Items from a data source

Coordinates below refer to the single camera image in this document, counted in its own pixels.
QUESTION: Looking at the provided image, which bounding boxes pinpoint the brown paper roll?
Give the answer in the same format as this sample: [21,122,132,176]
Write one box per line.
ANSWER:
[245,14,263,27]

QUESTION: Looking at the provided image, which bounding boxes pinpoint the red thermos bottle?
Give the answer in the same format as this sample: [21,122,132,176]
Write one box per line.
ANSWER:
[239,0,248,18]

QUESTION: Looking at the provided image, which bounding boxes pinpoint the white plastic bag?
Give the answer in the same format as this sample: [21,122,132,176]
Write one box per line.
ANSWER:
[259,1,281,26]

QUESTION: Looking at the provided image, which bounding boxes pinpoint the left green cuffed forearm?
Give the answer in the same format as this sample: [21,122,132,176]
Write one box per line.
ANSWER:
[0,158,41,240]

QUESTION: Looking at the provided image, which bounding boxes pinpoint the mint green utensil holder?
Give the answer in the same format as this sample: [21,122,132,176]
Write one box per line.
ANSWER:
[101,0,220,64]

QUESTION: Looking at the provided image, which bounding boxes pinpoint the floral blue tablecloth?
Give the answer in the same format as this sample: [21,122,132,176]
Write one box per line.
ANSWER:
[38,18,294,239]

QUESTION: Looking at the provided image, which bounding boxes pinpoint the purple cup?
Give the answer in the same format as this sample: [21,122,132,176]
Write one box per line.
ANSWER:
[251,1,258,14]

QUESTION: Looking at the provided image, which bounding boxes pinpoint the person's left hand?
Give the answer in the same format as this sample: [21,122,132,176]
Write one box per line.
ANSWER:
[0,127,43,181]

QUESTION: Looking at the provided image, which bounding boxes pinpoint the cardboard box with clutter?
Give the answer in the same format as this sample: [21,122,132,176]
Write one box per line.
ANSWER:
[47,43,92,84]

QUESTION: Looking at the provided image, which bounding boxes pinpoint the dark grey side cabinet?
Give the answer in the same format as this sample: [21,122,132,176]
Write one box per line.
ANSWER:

### What you are asked to do:
Whenever a line above has the word "left" in it, copy that line.

### Completed exercise:
QUESTION: Looking at the provided image, which bounding boxes pinpoint the left green cuffed forearm?
QUESTION: Looking at the provided image, which bounding boxes pinpoint the person's left hand?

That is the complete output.